■ **WHAT IS BEING ASKED**: Extract every line of the material that holds the string "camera".

■ **RECORDS FOR THIS EXERCISE**:
▼▼▼
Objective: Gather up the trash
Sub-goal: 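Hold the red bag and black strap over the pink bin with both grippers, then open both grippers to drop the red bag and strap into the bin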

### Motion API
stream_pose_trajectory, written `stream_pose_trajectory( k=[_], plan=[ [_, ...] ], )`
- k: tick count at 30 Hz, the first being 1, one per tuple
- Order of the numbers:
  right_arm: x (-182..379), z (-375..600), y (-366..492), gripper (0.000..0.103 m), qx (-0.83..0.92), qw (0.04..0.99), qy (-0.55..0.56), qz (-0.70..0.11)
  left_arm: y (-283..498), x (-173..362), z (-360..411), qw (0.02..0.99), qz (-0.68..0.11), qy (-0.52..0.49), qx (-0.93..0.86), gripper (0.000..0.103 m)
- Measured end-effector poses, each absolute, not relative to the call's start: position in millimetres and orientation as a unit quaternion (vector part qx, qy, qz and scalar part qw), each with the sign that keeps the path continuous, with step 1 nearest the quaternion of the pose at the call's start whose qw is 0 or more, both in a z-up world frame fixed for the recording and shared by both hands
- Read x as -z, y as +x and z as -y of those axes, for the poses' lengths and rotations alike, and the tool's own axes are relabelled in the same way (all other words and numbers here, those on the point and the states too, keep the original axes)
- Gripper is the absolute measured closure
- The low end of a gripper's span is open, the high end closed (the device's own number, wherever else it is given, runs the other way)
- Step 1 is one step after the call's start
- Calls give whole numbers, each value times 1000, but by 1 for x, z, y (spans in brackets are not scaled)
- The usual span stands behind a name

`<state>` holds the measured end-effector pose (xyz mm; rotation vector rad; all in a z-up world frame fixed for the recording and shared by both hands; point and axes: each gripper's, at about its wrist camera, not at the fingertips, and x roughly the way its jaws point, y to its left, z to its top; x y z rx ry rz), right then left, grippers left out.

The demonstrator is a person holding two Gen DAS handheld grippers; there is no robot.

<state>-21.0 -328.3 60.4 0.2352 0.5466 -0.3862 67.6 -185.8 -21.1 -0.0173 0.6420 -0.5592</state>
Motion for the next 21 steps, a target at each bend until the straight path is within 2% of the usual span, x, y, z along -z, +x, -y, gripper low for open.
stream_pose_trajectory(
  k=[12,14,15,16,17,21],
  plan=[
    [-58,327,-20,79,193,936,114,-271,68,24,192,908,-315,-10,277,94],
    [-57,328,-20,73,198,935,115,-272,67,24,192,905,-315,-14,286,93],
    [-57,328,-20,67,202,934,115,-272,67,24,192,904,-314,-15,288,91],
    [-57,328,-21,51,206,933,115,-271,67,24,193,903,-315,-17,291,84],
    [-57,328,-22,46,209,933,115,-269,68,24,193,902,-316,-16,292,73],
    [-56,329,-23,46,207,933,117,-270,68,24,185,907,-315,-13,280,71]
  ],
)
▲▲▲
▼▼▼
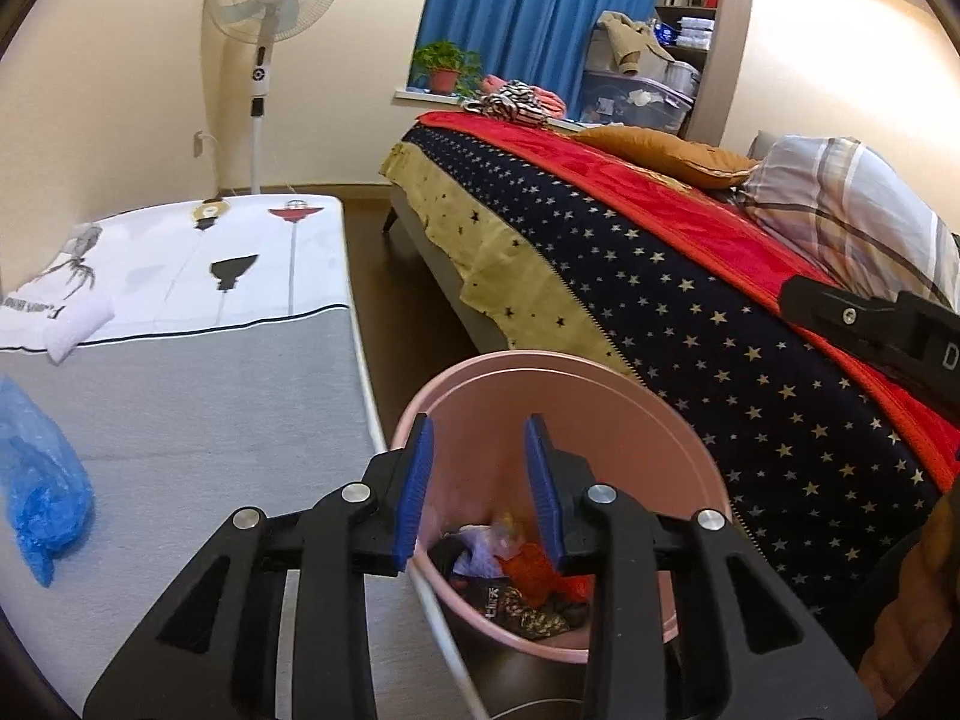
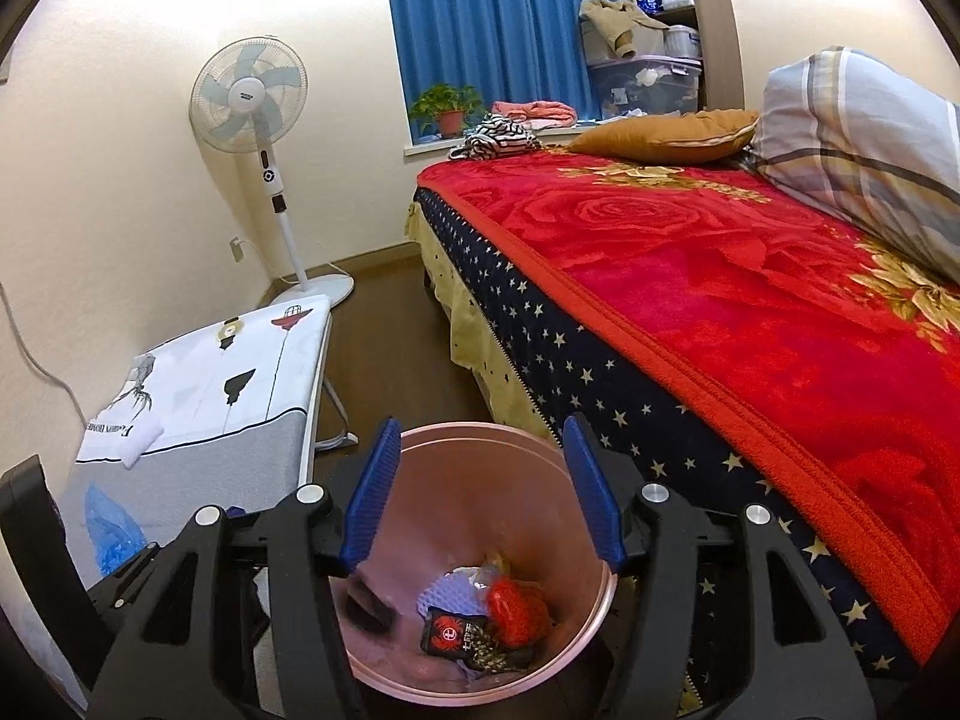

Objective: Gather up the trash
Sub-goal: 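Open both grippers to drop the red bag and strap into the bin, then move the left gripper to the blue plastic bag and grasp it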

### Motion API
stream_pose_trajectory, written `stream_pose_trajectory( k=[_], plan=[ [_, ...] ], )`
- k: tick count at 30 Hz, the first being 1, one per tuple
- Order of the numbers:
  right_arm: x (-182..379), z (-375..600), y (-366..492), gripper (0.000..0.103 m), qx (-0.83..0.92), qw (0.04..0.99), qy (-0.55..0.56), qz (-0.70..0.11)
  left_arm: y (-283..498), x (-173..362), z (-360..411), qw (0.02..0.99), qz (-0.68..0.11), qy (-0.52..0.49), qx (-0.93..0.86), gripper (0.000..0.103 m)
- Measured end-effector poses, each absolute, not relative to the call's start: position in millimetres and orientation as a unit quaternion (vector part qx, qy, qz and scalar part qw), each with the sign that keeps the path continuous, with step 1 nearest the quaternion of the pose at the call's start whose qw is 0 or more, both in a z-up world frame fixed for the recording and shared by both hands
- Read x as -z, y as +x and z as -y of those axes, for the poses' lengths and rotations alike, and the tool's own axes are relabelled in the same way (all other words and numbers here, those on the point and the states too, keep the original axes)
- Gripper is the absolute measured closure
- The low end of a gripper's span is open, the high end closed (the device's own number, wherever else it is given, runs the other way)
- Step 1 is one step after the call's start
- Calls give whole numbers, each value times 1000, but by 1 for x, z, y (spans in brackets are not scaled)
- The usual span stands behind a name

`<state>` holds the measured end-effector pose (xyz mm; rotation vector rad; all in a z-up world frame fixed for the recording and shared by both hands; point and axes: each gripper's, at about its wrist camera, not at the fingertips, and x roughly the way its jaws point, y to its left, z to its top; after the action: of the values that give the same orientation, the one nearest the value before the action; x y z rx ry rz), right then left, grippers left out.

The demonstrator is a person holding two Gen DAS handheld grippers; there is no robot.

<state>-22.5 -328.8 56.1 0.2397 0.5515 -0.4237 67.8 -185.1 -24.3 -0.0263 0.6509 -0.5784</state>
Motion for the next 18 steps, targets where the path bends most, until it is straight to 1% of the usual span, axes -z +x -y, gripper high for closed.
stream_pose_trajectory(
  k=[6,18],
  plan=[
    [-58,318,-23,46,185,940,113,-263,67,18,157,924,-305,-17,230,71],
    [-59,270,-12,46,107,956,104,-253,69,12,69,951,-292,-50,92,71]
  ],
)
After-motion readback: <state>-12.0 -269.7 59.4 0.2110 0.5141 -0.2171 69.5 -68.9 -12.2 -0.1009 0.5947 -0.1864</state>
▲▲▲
■ **RESPONSE TO THE EXERCISE**:
`<state>` holds the measured end-effector pose (xyz mm; rotation vector rad; all in a z-up world frame fixed for the recording and shared by both hands; point and axes: each gripper's, at about its wrist camera, not at the fingertips, and x roughly the way its jaws point, y to its left, z to its top; x y z rx ry rz), right then left, grippers left out.
`<state>` holds the measured end-effector pose (xyz mm; rotation vector rad; all in a z-up world frame fixed for the recording and shared by both hands; point and axes: each gripper's, at about its wrist camera, not at the fingertips, and x roughly the way its jaws point, y to its left, z to its top; after the action: of the values that give the same orientation, the one nearest the value before the action; x y z rx ry rz), right then left, grippers left out.

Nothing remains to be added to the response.